Et son oeil profond scruta avec une attention soutenue le visage impassible du religieux et fit le tour de la pièce qu'il étudia rapidement. C'tait un cabinet de dimensions moyennes, meublé de quelques sièges et d'une table de travail placée devant l'unique fenêtre qui l'éclairait. Tout un côté de la pièce était occupé par une vaste bibliothèque sur les rayons de laquelle de gros volumes et des manuscrits étaient rangés dans un ordre parfait.

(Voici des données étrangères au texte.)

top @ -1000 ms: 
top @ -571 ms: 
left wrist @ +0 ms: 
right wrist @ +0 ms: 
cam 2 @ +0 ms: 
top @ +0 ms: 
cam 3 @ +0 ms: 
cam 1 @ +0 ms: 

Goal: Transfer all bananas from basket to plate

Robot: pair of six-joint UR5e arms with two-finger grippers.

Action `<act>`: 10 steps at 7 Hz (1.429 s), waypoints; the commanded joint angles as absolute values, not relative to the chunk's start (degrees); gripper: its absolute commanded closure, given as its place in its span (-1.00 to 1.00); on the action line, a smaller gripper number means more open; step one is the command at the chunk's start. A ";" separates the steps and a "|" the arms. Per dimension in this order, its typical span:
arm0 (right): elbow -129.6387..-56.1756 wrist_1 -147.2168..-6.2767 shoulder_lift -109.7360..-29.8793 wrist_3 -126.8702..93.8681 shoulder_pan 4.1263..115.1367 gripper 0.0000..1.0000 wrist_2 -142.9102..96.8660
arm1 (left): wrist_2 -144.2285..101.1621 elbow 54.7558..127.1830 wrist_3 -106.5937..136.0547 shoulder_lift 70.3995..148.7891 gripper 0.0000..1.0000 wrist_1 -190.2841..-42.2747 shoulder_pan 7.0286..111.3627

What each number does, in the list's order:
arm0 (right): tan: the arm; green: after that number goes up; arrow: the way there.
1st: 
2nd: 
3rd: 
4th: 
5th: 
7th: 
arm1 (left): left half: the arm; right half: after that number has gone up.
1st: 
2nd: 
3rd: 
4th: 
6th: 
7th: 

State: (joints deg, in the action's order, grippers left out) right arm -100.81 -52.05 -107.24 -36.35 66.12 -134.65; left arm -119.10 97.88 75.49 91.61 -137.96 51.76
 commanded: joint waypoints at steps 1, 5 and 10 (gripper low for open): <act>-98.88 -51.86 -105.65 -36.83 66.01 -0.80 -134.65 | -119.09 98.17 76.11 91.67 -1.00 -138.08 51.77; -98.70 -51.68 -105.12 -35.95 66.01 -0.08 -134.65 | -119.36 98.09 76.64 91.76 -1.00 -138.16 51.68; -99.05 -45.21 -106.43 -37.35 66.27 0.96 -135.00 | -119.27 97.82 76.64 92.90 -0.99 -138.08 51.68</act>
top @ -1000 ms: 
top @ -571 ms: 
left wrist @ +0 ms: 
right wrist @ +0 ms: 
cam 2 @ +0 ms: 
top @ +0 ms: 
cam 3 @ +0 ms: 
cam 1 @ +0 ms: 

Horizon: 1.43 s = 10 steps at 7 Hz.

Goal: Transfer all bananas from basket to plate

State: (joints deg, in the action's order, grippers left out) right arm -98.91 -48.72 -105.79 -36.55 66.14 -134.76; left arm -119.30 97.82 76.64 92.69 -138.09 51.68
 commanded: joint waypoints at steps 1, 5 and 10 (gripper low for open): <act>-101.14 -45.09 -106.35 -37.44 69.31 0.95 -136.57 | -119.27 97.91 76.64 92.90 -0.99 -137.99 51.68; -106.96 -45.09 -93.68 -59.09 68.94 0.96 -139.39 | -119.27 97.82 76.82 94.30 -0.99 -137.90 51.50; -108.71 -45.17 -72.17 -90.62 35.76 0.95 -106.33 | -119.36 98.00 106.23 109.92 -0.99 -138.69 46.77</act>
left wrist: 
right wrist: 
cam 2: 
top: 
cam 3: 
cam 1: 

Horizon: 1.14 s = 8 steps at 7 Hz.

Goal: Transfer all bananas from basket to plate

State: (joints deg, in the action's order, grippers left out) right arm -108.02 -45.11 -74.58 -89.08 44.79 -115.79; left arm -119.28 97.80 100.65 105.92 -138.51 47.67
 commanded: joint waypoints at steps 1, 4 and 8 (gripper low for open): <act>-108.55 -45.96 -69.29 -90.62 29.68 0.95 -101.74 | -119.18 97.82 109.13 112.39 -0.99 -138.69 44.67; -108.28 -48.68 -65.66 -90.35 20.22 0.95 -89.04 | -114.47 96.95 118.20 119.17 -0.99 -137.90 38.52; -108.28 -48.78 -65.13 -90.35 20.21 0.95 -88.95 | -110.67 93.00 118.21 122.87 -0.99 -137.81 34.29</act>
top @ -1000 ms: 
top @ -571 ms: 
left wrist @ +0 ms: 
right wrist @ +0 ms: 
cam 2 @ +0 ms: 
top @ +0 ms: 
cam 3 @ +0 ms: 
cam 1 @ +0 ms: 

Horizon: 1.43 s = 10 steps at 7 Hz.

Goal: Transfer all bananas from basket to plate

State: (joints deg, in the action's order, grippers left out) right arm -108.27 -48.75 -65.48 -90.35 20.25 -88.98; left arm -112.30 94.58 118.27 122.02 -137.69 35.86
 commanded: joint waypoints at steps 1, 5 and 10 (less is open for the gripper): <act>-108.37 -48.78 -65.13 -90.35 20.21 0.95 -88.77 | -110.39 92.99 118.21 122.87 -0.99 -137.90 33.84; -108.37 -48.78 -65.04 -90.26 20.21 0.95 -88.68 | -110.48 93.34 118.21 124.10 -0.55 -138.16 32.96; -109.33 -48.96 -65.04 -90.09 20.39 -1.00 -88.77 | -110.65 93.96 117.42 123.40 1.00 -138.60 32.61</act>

L'autre côté était orné d'une grande composition enchâssée dans un cadre d'ébène massif, et représentait une descente de croix signée Coello.
Presque en face la porte d'entrée, il y avait une autre petite porte. Fausta, sans hâte, alla l'ouvrir et vit une sorte d'oratoire exigu, sans issue apparente, éclairé par une fenêtre aux vitraux multicolores.
Elle donnait sur une petite cour intérieure.
Le dominicain, qui avait assisté impassible à cette inspection minutieuse, quoique rapide, dit alors:
—Si l'illustre princesse le désire, je puis aller à la recherche de S. Em. le cardinal Montalte et le ramener.
—Je vous en prie, mon révérend, dit Fausta, qui remercia d'un sourire.
Le dominicain sortit aussitôt et, pour la rassurer, laissa la porte grande ouverte. Fausta vint se placer dans l'encadrement et constata que le dominicain reprenait paisiblement le chemin par où ils étaient venus... Elle fit un pas dans le couloir et vit que la porte par où ils étaient entrés était encore ouverte. Des ombres passaient et repassaient devant l'ouverture.